*** SOURCE RECORDS ***
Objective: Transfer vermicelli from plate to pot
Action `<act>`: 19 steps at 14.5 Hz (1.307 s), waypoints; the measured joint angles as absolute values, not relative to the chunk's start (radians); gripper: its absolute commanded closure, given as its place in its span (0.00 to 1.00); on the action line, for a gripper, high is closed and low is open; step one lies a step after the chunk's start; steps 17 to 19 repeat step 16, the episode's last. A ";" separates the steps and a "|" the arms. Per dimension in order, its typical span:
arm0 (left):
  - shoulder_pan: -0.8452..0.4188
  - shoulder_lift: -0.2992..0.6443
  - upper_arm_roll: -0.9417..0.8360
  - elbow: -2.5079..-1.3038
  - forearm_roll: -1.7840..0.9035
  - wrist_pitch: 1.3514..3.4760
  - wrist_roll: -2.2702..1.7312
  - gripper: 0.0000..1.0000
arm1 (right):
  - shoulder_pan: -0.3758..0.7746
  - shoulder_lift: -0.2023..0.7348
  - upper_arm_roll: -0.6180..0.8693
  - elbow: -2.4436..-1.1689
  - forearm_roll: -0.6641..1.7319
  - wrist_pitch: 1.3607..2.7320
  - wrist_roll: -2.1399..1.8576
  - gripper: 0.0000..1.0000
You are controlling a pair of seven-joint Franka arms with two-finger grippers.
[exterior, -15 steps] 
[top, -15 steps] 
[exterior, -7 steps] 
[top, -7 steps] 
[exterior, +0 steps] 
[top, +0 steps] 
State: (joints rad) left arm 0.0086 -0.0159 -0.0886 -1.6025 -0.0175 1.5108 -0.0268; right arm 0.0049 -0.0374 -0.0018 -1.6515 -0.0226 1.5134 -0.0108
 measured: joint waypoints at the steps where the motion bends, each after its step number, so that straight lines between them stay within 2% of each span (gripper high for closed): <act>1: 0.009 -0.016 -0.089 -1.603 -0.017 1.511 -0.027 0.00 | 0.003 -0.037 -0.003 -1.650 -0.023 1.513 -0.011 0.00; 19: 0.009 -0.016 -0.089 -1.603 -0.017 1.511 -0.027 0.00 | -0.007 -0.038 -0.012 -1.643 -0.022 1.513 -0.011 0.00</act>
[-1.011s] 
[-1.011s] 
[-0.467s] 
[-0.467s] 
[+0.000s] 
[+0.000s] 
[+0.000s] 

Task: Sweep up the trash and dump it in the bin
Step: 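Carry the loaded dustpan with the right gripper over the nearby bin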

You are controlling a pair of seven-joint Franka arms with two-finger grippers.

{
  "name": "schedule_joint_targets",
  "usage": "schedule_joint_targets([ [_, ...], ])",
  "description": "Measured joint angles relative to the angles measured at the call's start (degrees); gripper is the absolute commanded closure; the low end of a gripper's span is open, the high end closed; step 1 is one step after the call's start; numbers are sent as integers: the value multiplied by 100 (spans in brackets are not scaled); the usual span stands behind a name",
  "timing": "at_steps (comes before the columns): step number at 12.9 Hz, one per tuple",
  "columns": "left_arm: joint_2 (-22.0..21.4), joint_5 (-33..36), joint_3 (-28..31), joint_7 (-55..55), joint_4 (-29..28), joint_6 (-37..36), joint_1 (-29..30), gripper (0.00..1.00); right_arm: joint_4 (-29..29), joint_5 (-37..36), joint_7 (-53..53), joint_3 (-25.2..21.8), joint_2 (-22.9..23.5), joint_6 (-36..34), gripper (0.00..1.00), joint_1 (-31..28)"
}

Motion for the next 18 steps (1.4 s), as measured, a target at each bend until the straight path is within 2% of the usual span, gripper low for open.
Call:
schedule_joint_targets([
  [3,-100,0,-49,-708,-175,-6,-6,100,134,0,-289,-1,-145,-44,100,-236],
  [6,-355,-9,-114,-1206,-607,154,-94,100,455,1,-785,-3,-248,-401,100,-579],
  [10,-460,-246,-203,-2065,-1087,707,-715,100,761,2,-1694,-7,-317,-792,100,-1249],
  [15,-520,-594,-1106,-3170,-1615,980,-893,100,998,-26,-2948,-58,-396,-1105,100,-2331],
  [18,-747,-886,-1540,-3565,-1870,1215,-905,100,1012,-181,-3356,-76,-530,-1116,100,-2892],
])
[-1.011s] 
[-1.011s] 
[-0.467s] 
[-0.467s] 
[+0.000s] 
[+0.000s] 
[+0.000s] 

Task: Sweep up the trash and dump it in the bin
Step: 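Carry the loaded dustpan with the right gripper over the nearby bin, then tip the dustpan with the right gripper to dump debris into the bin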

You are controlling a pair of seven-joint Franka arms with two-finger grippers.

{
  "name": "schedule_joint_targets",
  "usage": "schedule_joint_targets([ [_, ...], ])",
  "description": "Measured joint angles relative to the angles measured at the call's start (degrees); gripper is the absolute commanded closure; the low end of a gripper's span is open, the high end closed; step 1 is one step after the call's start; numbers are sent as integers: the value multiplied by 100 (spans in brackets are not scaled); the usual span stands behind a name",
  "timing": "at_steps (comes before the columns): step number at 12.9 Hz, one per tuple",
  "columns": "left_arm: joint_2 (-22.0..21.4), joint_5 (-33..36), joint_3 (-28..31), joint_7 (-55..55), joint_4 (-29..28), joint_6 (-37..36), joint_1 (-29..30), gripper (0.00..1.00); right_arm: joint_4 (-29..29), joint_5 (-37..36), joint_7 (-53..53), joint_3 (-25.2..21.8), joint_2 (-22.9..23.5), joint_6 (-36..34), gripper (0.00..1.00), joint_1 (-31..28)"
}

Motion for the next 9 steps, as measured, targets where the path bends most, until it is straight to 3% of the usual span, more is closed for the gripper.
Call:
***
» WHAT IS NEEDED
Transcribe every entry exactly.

» RESULT BELOW
Objective: Transfer vermicelli from plate to pot
Action `<act>`: 19 steps at 14.5 Hz (1.307 s), waypoints; the measured joint angles as absolute values, not relative to the chunk's start (radians); gripper: its absolute commanded closure, given as its place in its span (0.00 to 1.00); on the action line, for a gripper, high is closed and low is open; step one lies a step after the chunk's start; steps 17 to 19 repeat step 16, the episode's last. A ";" separates the steps and a "|" the arms. Per dimension in order, its typical span:
arm0 (left):
  - shoulder_pan: -0.8452..0.4188
  - shoulder_lift: -0.2992..0.6443
  - upper_arm_roll: -0.9417..0.8360
  - elbow: -2.5079..-1.3038
  - forearm_roll: -1.7840..0.9035
  - wrist_pitch: 1.3514..3.4760
  - wrist_roll: -2.2702..1.7312
  - gripper: 0.0000..1.0000
arm1 (right):
  - shoulder_pan: -0.3758..0.7746
  - shoulder_lift: -0.2023..0.7348
  - upper_arm_roll: -0.6180..0.8693
  - elbow: -2.4436..-1.1689
  - forearm_roll: -0.6641..1.7319
  - wrist_pitch: 1.3607..2.7320
  - wrist_roll: -2.1399..1.8576
  - gripper: 0.0000..1.0000
You are controlling a pair of seven-joint Franka arms with two-finger grippers.
[exterior, -15 steps] 
[top, -15 steps] 
[exterior, -7 steps] 
[top, -7 steps] 
[exterior, +0 steps] 
[top, +0 steps] 
State: (joints rad) left arm 0.0086 -0.0159 -0.0886 -1.6025 -0.0175 1.5108 -0.0268; right arm 0.0049 -0.0374 -0.0018 -1.6515 -0.0226 1.5134 -0.0108
 measured: joint waypoints at the steps where the motion bends, each after its step number, so that straight lines between them stay within 2% of each span (gripper high for closed): <act>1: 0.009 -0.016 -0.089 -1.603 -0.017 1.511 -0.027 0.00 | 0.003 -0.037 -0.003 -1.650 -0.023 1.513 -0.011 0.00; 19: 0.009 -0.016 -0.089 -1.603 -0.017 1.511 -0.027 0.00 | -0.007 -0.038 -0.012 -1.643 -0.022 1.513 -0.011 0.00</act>
[-1.011s] 
[-1.011s] 
[-0.467s] 
[-0.467s] 
[+0.000s] 
[+0.000s] 
[+0.000s] 

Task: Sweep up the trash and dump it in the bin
Step: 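Carry the loaded dustpan with the right gripper over the nearby bin
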
You are controlling a pair of seven-joint Franka arms with two-finger grippers.

{
  "name": "schedule_joint_targets",
  "usage": "schedule_joint_targets([ [_, ...], ])",
  "description": "Measured joint angles relative to the angles measured at the call's start (degrees); gripper is the absolute commanded closure; the low end of a gripper's span is open, the high end closed; step 1 is one step after the call's start; numbers are sent as integers: the value multiplied by 100 (spans in brackets are not scaled); the usual span stands behind a name",
  "timing": "at_steps (comes before the columns): step number at 12.9 Hz, one per tuple",
  "columns": "left_arm: joint_2 (-22.0..21.4), joint_5 (-33..36), joint_3 (-28..31), joint_7 (-55..55), joint_4 (-29..28), joint_6 (-37..36), joint_1 (-29..30), gripper (0.00..1.00); right_arm: joint_4 (-29..29), joint_5 (-37..36), joint_7 (-53..53), joint_3 (-25.2..21.8), joint_2 (-22.9..23.5), joint_6 (-36..34), gripper (0.00..1.00), joint_1 (-31..28)"
}

Motion for the next 18 steps (1.4 s), as measured, a target at each bend until the straight path is within 2% of the usual span, gripper low for open.
Call:
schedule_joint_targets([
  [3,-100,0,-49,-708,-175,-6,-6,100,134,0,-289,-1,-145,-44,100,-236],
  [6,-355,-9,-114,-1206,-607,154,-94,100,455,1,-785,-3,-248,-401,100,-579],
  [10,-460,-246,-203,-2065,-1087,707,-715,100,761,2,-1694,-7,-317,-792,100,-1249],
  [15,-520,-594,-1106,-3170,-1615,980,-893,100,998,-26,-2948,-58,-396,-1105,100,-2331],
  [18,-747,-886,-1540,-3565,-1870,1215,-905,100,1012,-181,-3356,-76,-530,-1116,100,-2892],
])
[-1.011s] 
[-1.011s] 
[-0.467s] 
[-0.467s] 
[+0.000s] 
[+0.000s] 
[+0.000s] 

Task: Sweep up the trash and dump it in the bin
Step: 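Carry the loaded dustpan with the right gripper over the nearby bin, then tip the dustpan with the right gripper to dump debris into the bin
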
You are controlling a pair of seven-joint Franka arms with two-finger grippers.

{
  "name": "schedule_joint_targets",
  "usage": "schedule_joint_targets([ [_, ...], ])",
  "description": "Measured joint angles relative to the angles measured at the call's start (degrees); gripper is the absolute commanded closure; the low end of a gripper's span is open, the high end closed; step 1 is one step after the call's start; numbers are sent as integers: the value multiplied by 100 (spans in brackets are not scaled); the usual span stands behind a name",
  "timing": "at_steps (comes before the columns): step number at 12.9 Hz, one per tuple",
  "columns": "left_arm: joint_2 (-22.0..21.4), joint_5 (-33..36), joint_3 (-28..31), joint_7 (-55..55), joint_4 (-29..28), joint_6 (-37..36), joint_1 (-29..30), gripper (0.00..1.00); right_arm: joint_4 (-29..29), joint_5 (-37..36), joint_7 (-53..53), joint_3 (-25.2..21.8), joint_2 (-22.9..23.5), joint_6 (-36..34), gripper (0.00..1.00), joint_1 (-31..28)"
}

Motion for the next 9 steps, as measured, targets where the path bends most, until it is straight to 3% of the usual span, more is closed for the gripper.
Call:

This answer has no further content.